Johns Hopkins Hospital, Baltimore, Md, USA.
Radiology. 2012 Dec;265(3):949-57. doi: 10.1148/radiol.12111580.
To determine if compression of the left common iliac vein (LCIV) by the right common iliac artery is associated with left-sided deep venous thrombosis (DVT).
This institutional review board-approved case-control study was performed in a cohort of 230 consecutive patients (94 men, 136 women; mean age, 57.5 years; range, 10-94 years) at one institution who had undergone contrast material-enhanced computed tomography of the pelvis prior to a diagnosis of unilateral DVT. Demographic data and information on risk factors were collected. Two board-certified radiologists determined iliac vein compression by using quantitative measures of percentage compression {[1 minus (LCIV diameter at point of maximal compression/distal right common iliac vein diameter)] times 100%}, as well as qualitative measures (none, mild, moderate, severe), with estimates of measurement variability. Logistic regression analysis was performed (independent variable, left vs right DVT; dependent variable, iliac vein compression). Cutpoints of relevant compression were evaluated by using splines. Means (with 95% confidence intervals [CIs]) and odds ratios (ORs) (and 95% CIs) of left DVT per 1% increase in percentage compression were calculated.

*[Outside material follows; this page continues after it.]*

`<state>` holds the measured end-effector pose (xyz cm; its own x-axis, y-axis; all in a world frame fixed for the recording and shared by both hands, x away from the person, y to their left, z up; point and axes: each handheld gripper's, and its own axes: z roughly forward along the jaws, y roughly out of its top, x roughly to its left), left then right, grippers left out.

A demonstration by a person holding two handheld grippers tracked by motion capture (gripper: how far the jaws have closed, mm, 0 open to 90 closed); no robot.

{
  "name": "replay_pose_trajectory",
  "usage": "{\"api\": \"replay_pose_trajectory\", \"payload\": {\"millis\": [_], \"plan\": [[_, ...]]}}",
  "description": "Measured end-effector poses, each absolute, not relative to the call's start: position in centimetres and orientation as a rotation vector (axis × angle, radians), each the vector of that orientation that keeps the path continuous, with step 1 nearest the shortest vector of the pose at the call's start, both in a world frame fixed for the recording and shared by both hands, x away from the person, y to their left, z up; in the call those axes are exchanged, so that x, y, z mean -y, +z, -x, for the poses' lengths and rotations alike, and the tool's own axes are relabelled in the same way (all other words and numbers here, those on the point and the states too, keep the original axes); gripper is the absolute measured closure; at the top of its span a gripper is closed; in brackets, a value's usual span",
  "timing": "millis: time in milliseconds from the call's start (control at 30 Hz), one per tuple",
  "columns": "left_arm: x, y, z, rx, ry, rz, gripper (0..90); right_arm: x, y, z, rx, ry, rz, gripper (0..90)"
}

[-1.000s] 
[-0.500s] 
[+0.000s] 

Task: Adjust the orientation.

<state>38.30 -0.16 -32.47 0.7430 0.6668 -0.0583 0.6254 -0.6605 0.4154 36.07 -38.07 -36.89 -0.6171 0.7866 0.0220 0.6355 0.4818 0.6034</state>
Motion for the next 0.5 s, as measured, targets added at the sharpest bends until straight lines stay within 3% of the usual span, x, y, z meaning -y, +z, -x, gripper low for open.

Patients with right DVT were more likely than those with left DVT to have a history of pulmonary embolism. Overall, in all study patients, mean percentage compression was 36.6%, 66 (29.7%) of 222 had greater than 50% compression, and 16 (7.2%) had greater than 70% compression. At most levels of compression, increasing compression was not associated with left DVT (adjusted ORs, 1.00, 0.99, 1.02) but above 70%, LCIV compression may be associated with left DVT (adjusted ORs, 3.03, 0.91, 10.15).
Increasing levels of percentage compression were not associated with left-sided DVT up to 70%; however, greater than 70% compression may be associated with left DVT.
http://radiology.rsna.org/lookup/suppl/doi:10.1148/radiol.12111580/-/DC1.
确定左髂总静脉(LCIV)是否因右髂总动脉受压与左侧深静脉血栓形成(DVT)相关。
本研究为在一家机构进行的回顾性队列研究,共纳入 230 例连续患者(94 例男性,136 例女性;平均年龄 57.5 岁;年龄范围 10-94 岁),这些患者在单侧 DVT 诊断前均接受了骨盆对比增强 CT 检查。收集人口统计学数据和危险因素信息。两位经过董事会认证的放射科医生使用定量测量(LCIV 受压最严重处的直径/远端右髂总静脉直径的 100%)和定性测量(无、轻度、中度、重度)来确定髂静脉受压,并评估测量的可变性。采用 logistic 回归分析(自变量为左 DVT 与右 DVT;因变量为髂静脉受压)。通过样条评估相关受压的截断点。计算每增加 1%受压百分比时左 DVT 的均值(95%置信区间 [CI])和比值比(OR)(95%CI)。
患有右 DVT 的患者比患有左 DVT 的患者更有可能患有肺栓塞病史。总体而言,在所有研究患者中,平均受压百分比为 36.6%,222 例中有 66 例(29.7%)受压大于 50%,16 例(7.2%)受压大于 70%。在大多数受压水平下,受压增加与左 DVT 无关(校正 OR,1.00、0.99、1.02),但大于 70%时,LCIV 受压可能与左 DVT 相关(校正 OR,3.03、0.91、10.15)。
直到 70%,LCIV 受压百分比的增加与左侧 DVT 无关;然而,大于 70%的受压可能与左 DVT 相关。